• [Your objective]:
Copy all lines containing the string "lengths" from the records below.

Data items
###

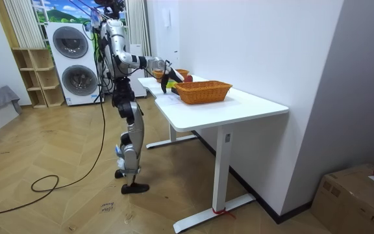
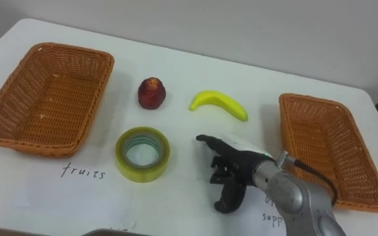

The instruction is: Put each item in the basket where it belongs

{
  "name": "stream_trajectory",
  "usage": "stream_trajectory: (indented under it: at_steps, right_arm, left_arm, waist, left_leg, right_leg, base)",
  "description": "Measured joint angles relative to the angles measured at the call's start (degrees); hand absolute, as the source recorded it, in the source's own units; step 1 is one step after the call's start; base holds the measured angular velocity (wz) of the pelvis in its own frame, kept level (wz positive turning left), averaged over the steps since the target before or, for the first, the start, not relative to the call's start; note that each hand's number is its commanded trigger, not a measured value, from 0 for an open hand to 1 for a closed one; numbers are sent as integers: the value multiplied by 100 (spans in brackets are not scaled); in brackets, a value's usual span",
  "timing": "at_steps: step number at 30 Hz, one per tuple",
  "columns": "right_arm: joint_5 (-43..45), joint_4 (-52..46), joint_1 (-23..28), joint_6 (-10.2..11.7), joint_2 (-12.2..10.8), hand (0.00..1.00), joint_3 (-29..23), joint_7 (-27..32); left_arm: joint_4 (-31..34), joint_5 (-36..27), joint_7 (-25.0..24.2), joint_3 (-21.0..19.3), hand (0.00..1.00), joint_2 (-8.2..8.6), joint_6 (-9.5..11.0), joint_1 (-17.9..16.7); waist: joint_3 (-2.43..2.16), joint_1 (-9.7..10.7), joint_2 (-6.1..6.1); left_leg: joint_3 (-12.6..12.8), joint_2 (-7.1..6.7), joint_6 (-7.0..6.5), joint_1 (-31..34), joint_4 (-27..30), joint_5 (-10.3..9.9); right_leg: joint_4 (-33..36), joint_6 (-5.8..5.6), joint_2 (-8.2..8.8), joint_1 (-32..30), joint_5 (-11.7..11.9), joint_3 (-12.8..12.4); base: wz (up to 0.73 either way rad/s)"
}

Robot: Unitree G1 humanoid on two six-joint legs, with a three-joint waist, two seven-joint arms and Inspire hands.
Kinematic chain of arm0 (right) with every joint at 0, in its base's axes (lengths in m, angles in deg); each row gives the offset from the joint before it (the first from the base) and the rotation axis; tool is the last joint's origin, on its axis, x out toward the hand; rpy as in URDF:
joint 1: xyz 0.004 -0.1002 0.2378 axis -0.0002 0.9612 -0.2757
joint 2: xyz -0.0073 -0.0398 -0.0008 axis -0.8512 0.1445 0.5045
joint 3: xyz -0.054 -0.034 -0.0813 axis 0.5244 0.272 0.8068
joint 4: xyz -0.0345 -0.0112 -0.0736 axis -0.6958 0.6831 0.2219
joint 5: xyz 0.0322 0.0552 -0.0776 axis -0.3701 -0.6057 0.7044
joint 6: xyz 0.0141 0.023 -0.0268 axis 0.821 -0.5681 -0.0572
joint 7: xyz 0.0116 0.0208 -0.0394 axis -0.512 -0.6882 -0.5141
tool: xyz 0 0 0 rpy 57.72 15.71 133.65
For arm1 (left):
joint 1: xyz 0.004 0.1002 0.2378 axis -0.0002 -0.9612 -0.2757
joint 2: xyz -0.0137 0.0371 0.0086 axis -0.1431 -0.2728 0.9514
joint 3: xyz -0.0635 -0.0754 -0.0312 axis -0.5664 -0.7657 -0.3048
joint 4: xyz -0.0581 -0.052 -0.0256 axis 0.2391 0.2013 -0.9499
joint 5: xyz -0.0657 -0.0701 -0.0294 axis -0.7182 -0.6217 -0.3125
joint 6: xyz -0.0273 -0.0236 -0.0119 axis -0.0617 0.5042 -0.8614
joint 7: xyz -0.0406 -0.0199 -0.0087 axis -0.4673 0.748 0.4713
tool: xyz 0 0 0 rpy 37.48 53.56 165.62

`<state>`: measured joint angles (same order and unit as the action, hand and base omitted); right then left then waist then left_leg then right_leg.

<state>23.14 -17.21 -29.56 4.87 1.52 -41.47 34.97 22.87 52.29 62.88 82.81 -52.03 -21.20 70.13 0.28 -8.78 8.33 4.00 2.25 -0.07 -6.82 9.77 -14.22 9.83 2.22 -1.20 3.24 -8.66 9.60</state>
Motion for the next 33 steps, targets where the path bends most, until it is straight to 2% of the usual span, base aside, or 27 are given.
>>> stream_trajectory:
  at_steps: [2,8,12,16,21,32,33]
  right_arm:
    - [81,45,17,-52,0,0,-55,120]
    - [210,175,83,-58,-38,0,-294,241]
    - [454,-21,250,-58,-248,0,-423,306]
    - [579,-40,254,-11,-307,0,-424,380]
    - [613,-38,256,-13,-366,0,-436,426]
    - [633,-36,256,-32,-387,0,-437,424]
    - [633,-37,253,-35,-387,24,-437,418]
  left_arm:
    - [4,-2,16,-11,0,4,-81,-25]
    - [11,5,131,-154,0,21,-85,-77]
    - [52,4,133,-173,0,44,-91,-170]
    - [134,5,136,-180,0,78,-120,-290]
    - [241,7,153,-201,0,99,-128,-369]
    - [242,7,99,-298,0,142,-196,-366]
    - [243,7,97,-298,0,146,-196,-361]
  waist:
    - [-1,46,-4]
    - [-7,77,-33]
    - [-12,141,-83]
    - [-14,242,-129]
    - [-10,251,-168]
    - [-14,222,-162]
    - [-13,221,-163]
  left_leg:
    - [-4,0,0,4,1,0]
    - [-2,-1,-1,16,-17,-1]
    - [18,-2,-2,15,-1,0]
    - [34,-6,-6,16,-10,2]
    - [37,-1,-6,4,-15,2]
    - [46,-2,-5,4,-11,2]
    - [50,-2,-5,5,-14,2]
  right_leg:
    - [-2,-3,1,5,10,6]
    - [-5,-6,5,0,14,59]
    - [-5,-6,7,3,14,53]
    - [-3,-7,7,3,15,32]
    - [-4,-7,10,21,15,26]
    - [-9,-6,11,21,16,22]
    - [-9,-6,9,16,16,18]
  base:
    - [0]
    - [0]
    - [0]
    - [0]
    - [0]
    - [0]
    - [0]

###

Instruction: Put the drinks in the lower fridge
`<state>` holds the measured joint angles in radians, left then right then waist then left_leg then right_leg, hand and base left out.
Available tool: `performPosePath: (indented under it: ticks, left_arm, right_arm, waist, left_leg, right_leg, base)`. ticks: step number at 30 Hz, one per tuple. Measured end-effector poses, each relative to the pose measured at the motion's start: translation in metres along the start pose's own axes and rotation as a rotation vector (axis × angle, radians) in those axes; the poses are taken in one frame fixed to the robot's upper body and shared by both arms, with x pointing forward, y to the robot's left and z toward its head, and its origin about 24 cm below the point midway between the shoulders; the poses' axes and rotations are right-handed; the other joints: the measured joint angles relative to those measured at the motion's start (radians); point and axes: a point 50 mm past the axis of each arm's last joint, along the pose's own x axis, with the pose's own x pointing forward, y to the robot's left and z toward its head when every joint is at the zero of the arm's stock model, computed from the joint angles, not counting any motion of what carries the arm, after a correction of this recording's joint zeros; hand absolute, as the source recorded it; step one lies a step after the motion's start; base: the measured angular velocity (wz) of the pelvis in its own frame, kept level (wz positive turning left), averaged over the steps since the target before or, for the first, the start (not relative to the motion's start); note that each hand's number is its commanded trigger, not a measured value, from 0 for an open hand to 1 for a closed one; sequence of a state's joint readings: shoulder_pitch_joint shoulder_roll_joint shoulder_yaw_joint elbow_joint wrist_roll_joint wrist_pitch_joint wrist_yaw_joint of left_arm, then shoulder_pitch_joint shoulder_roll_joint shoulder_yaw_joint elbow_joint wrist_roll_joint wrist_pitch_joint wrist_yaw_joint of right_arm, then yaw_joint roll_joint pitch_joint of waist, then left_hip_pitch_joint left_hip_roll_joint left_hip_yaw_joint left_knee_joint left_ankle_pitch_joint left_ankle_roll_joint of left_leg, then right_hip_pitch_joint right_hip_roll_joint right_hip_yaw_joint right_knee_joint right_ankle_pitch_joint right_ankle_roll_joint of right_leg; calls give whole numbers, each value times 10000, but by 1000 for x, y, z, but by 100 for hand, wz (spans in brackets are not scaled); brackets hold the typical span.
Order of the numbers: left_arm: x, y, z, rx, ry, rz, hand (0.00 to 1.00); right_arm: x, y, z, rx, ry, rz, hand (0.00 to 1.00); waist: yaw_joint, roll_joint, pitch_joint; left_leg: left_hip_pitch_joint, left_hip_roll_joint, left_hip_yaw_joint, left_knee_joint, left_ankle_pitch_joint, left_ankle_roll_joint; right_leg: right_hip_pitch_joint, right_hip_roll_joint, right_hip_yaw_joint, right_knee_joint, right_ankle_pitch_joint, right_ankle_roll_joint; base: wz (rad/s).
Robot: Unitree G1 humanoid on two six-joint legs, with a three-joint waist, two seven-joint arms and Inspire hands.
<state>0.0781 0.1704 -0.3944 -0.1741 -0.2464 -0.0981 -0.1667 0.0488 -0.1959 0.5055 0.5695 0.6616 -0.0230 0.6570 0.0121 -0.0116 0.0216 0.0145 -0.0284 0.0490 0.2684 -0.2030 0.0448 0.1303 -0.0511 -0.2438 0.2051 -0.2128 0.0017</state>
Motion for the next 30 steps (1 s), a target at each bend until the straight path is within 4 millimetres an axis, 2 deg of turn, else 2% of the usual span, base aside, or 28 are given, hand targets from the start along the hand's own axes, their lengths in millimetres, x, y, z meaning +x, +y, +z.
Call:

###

• [Final answer]:
Kinematic chain of arm0 (right) with every joint at 0, in its base's axes (lengths in m, angles in deg); each row gives the offset from the joint before it (the first from the base) and the rotation axis; tool is the last joint's origin, on its axis, x out toward the hand; rpy as in URDF:
Motion for the next 30 steps (1 s), a target at each bend until the straight path is within 4 millimetres an axis, 2 deg of turn, else 2% of the usual span, base aside, or 28 are given, hand targets from the start along the hand's own axes, their lengths in millimetres, x, y, z meaning +x, +y, +z.

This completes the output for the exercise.